Wednesday, March 28, 2018

Secrets To Handling A Teenager Broken Heart

By William Fox


It is safe to say the occasional heartbreak is part and parcel of life. The experience can be dreadful, especially for one still in the throes of teenage life. Here are a few insights for parents looking for ways to talk to a teenager broken heart.

It may be significantly hard to get through to a teen experiencing his first breakup. Owing to the lack of experience, he may not know how to go about it and may even resort to harming himself if not counseled accordingly. The trick is to let him know that while the pain may be unbearable, things always change for the better.

As a general rule, it is important to always remember that boys and girls have different ways of reacting to emotional distress. In general, boys often try to exhibit toughness by keeping their experiences to themselves and speaking little of it. On the other hand, girls always look for a shoulder to cry on.

The greatest mistake you can make, and one that is often made by parents, is trivializing things when it comes to teenage love. While a teen heartbreak may seem ordinary to you, chances are it is taking a toll on the emotional health of your young one. Since the typical teen has little experience in matters of the heart, it is often common to see them become suicidal or abuse drugs as these avenues offer some sort of escape from reality.

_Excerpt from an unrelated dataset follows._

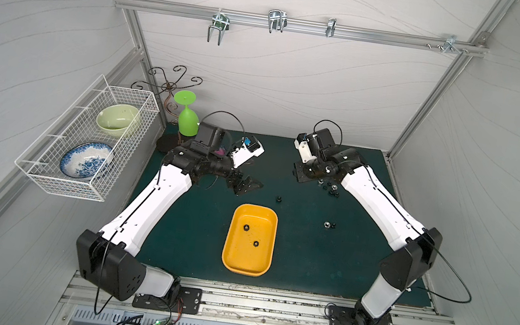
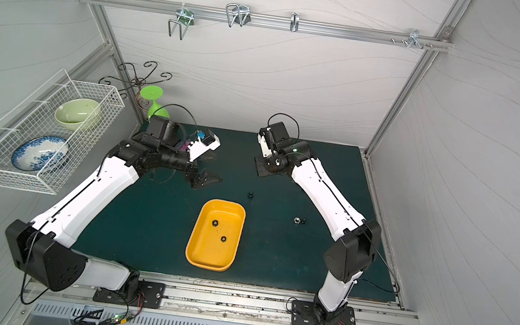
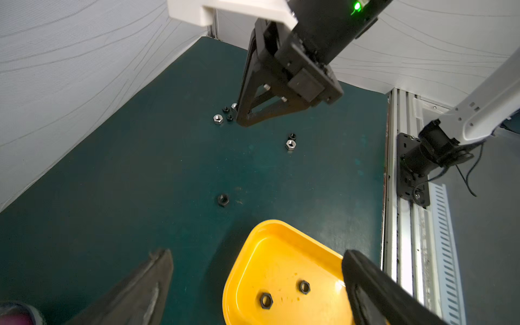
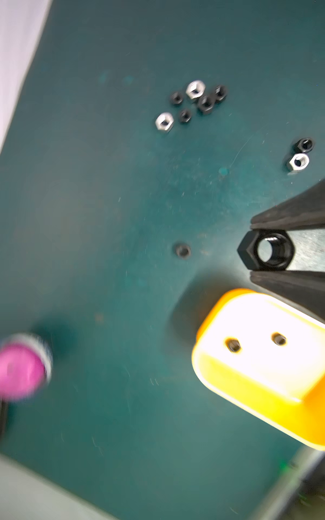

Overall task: Put the nuts on the desktop into the storage box
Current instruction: Place the nut in the storage box.

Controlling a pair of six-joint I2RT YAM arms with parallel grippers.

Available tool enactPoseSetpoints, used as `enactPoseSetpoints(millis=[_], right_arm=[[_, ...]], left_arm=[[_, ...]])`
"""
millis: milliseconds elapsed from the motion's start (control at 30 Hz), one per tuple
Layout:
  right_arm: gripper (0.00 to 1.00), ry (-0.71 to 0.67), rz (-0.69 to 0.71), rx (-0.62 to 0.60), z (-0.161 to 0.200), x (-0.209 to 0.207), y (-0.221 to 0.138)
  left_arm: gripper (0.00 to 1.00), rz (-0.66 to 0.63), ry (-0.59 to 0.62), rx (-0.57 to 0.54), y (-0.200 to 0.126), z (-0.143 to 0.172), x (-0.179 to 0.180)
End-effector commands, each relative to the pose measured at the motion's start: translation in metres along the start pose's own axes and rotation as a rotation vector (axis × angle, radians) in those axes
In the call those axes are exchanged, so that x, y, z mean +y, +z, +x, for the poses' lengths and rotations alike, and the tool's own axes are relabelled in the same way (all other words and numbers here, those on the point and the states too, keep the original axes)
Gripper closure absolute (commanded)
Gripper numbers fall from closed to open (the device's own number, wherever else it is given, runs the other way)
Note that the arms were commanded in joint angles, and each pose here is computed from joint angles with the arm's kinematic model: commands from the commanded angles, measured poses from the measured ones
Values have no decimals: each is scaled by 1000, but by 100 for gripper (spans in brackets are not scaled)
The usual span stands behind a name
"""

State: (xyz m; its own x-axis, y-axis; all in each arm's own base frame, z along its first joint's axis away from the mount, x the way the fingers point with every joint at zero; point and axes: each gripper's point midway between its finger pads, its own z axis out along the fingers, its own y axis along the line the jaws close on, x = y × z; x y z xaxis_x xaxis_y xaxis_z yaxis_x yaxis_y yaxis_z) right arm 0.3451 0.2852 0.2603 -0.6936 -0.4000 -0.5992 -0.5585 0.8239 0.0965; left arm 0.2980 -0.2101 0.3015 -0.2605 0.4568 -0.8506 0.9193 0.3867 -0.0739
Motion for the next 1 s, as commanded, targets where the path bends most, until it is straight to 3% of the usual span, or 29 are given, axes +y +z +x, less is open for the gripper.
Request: enactPoseSetpoints(millis=[0,200,533,700,967], right_arm=[[87,-117,-112,-35,5,33,-25],[86,-262,-233,-61,21,77,-39],[86,-496,-336,-117,61,143,-47],[87,-551,-357,-113,85,159,-35],[87,-590,-340,-38,119,167,17]], left_arm=[[1,104,75,-13,-23,6,-37],[1,160,101,-18,-46,24,-65],[1,95,79,-13,-60,48,-53],[1,131,91,9,-60,72,-59],[1,147,45,-6,-58,109,-59]])
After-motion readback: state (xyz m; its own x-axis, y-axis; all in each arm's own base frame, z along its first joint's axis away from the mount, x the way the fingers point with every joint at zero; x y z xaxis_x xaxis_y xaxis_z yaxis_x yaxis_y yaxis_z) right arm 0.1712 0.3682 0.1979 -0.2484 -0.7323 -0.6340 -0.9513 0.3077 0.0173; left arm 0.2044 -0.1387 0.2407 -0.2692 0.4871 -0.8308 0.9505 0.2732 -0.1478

You want to avoid telling your child that he can always fall in love with someone else as this may have a negative outcome. The advisable thing to do is to engage him in an empathetic manner. It is important to let him grieve for some time without disturbance, but while keeping a close eye on him. A listening ear is also good in such circumstances.

It is imperative that you avoid talking about the incident for a prolonged period. What you should do is give it just the right amount of attention. Try and see if your child will gather the confidence to approach you to talk about what has happened. The goal is to avoid a forced conversation. Most teens approach their parents once they have grieved a little bit.

A healthy parent child relationship is built on trust. One of the ways to get your young one to open up is to share similar experiences you might have gone through. This sort of perspective will make him feel he is not the only one to have experienced it. The bottom line is that people learn a great deal from relating experiences. What you should not do is be confrontational.

The worst thing you could do is try to contact the individual who is responsible for the heartbreak. You want to steer clear of that path, including getting in touch with the parents. Inculcate a sense of independence in your child. If you confront the other party, you may end up aggravating the situation.

Some teenagers take long to heal from heartbreaks. Sadly, extended grieving often leads to depression. This is a state that you do not want your loved one to get to. Mood swings and isolation are the hallmarks of depression. If the grieving drags on, go for professional counseling.